“Manter-se na pólis,/ainda que tacitamente/decretos de exílio”
Ler Teofilo é similar a encarar a própria fisionomia em um espelho, tateando uma identidade
Esses versos iniciam o diálogo filosófico e da junção de opostos do terceiro livro de Teofilo Tostes Daniel, “O poeta toma a pólis” (Editora Patuá/2023/134 p).
A proposta de Tostes é desencadeada nas relações entre dualidade, corpo, sujeito e o social. Aqui, a relação entre indivíduo e sociedade não está centrada nos experimentos verbais da linguagem poética, mas sim na construção do fermento do real; realismo e linguagem se entrecruzam, como em João Cabral de Melo Neto e sua poesia de circunstância. O dentro/fora das coisas, o trivial e a efemeridade são um dos fatores de seu lirismo.
No trecho do poema “jamais nos recuperaremos de 1964”, o debate contemporâneo se faz presente: “enquanto isso o concreto modernista/fincado no cerrado/por suaves linhas repletas/de eufemismos”. O verso torna explícito a pulsão do acontecimento dos ataques do 8 de janeiro em Brasília ressoando com os resquícios trazidos de outra temporalidade. O poema, logo em seguida, faz como matéria o temor dos anos de chumbo, que coincidentemente à publicação dessa obra completou 60 anos do golpe militar um ano após.
É da ordem da materialidade, das coisas do cotidiano, que o discurso toma forma. Não é um discurso político, como se fosse um proselitismo às massas, mas um trajeto que incorpora a observação dos objetos e pessoas. Se um corpo cai no esquecimento, tomado como pó ou pela falta de lampejo da memória, ele ainda existe?
Ler Teofilo é similar a encarar a própria fisionomia em um espelho, tateando uma identidade. Ela pode não estar escondida, mas está em fragmentos cujos rastros tentam se recompor. Tomar (ou retomar) um espaço é estar nessa pólis no intuito de dar voz a esse ser – como menciona Lilian Sais no posfácio.
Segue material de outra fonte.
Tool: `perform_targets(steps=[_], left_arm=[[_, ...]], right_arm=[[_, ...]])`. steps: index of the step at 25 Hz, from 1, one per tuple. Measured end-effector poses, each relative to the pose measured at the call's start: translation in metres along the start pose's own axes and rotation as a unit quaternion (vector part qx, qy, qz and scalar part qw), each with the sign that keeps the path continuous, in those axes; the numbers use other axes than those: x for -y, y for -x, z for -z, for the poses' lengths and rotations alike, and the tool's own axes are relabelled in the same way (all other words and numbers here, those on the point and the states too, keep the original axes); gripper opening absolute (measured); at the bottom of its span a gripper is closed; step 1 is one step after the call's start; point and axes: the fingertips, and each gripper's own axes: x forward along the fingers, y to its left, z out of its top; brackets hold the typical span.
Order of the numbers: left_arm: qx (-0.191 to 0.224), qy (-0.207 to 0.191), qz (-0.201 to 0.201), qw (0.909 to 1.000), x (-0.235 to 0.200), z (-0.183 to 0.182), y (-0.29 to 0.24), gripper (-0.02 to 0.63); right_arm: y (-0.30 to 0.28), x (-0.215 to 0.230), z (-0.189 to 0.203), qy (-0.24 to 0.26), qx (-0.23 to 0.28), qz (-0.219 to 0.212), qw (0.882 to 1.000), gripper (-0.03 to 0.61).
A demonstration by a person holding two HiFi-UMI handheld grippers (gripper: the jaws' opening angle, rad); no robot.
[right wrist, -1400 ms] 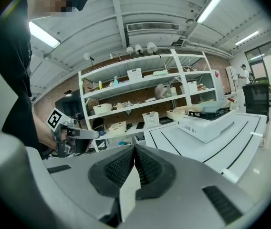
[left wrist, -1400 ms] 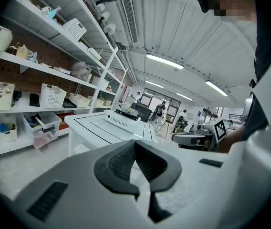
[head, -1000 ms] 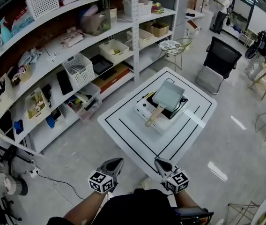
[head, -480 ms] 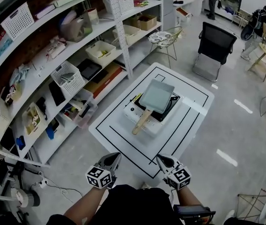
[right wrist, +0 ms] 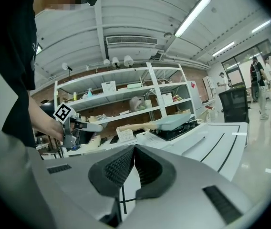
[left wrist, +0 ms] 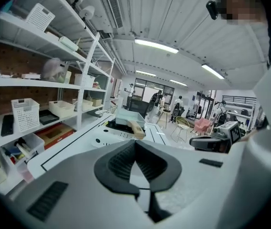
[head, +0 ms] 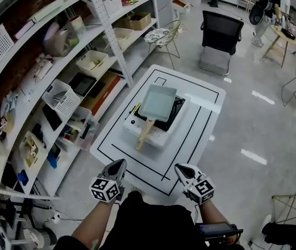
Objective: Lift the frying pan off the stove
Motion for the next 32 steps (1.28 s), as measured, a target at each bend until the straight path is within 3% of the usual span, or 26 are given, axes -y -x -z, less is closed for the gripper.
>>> perform_targets(steps=[5, 9, 12, 16, 22, 26, 30, 32], left_arm=[[0.006, 0.002, 0.043, 0.9991, -0.009, -0.018, -0.021, 0.008], [-0.015, -0.006, 0.081, 0.9966, -0.017, -0.025, -0.044, 0.008], [-0.031, 0.015, 0.117, 0.9925, -0.028, -0.027, -0.058, 0.008], [-0.042, 0.040, 0.201, 0.9778, -0.021, -0.034, -0.074, 0.008], [-0.058, 0.054, 0.245, 0.9663, -0.023, -0.036, -0.092, 0.008], [-0.081, 0.102, 0.270, 0.9540, -0.024, -0.034, -0.101, 0.009], [-0.112, 0.168, 0.288, 0.9360, -0.026, -0.028, -0.110, 0.014], [-0.132, 0.194, 0.299, 0.9248, -0.024, -0.025, -0.115, 0.055]], right_arm=[[0.002, 0.012, -0.006, -0.012, 0.010, 0.045, 0.999, 0.025], [-0.001, 0.021, -0.006, -0.028, 0.015, 0.087, 0.996, 0.026], [-0.008, 0.021, -0.009, -0.038, 0.018, 0.115, 0.992, 0.025], [-0.014, 0.021, -0.012, -0.046, 0.017, 0.147, 0.988, 0.025], [-0.028, 0.017, -0.015, -0.044, 0.013, 0.181, 0.982, 0.025], [-0.039, 0.019, -0.022, -0.040, 0.014, 0.200, 0.979, 0.025], [-0.048, 0.018, -0.026, -0.041, 0.014, 0.217, 0.975, 0.025], [-0.052, 0.016, -0.024, -0.043, 0.011, 0.224, 0.974, 0.025]])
Parece que o autor deseja equilibrar o individual e o coletivo para pensar no extremo: o de estar preso em si mesmo, por mais que se observe o familiar. Mas nós conhecemos mesmo o que está perto de nós?
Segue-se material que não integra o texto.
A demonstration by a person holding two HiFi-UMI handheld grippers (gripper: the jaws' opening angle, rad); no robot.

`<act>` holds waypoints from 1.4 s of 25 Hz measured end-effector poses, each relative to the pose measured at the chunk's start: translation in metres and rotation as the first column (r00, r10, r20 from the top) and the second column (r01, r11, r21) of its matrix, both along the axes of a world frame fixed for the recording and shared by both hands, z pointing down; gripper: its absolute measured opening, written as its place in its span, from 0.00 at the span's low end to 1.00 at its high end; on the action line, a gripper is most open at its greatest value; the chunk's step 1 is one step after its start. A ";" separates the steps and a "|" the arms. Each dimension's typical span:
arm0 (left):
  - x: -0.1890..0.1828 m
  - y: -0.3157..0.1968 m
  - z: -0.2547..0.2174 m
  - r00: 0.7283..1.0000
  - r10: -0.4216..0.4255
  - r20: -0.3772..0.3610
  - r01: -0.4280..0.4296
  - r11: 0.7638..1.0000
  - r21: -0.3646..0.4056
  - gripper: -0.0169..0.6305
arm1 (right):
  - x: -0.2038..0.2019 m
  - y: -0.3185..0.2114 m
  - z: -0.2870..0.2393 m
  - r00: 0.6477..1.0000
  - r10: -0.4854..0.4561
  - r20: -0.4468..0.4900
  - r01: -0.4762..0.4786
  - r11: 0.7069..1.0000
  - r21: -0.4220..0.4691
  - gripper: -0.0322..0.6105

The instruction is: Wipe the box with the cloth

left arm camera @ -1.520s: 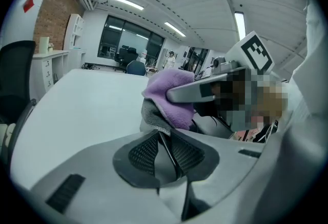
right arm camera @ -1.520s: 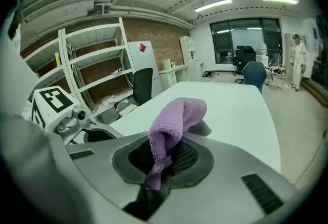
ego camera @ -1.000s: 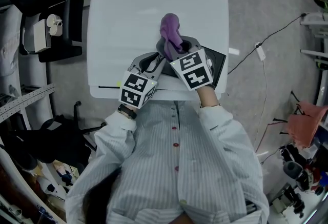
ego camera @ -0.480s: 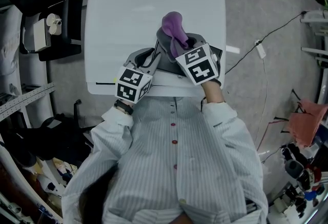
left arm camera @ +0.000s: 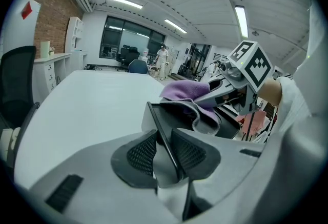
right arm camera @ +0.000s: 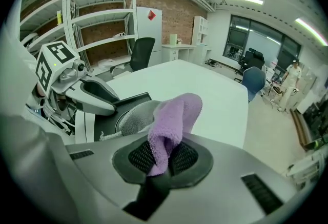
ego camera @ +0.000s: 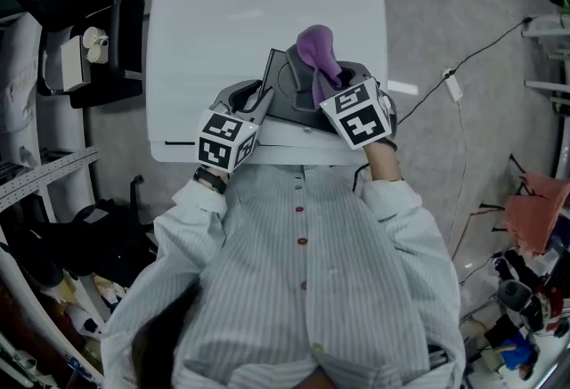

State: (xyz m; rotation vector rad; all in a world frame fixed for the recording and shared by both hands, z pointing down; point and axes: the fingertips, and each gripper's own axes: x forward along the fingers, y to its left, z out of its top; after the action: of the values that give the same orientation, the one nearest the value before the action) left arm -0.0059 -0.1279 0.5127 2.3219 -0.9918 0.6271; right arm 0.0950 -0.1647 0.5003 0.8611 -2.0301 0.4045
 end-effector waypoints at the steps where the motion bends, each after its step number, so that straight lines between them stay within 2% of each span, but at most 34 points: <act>1: 0.000 0.000 0.000 1.000 -0.001 0.001 0.001 1.000 0.001 0.15 | 0.006 0.001 0.000 1.000 0.007 -0.010 -0.007 1.000 -0.001 0.12; 11: 0.001 0.000 -0.001 1.000 -0.001 0.007 0.001 1.000 0.004 0.15 | 0.077 0.019 0.001 0.987 0.067 -0.149 -0.070 0.997 -0.016 0.12; 17: 0.000 0.002 -0.002 1.000 -0.002 -0.003 0.002 1.000 0.008 0.15 | 0.102 0.029 -0.001 0.979 0.130 -0.160 -0.134 0.991 -0.014 0.12; 22: 0.001 0.002 -0.003 1.000 -0.002 -0.011 0.002 1.000 0.011 0.15 | 0.103 0.029 -0.003 0.978 0.148 -0.149 -0.150 0.989 0.001 0.12; 27: 0.001 0.002 -0.003 1.000 -0.011 -0.029 0.011 1.000 0.013 0.15 | 0.074 0.029 -0.018 0.990 0.109 -0.091 -0.107 0.994 0.019 0.12; 31: 0.002 0.002 -0.003 0.999 -0.004 -0.034 0.005 1.000 0.015 0.15 | 0.017 0.029 -0.044 0.997 0.039 0.062 -0.041 0.999 0.030 0.12; 35: 0.000 0.002 -0.002 0.999 -0.005 -0.051 0.005 1.000 0.015 0.15 | -0.046 0.035 -0.057 0.973 -0.050 0.224 0.051 0.999 0.005 0.12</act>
State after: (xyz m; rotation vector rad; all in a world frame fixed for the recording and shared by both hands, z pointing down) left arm -0.0061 -0.1259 0.5103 2.3362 -0.9819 0.5568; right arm 0.0486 -0.1299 0.4432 0.7908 -2.2545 0.4924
Lorraine Ramos Assis (1996) é crítica literária e socióloga. Foi publicada em diversas revistas/jornais nacionais e estrangeiros, tais como Jornal Cândido, Cult revista, Relevo, Granuja (México) e Incomunidade (Portugal). Colabora para São Paulo Review e Revista Caliban, além de integrar o corpo de poetas do portal Faziapoesia. Pesquisa sociologia da literatura e gênero.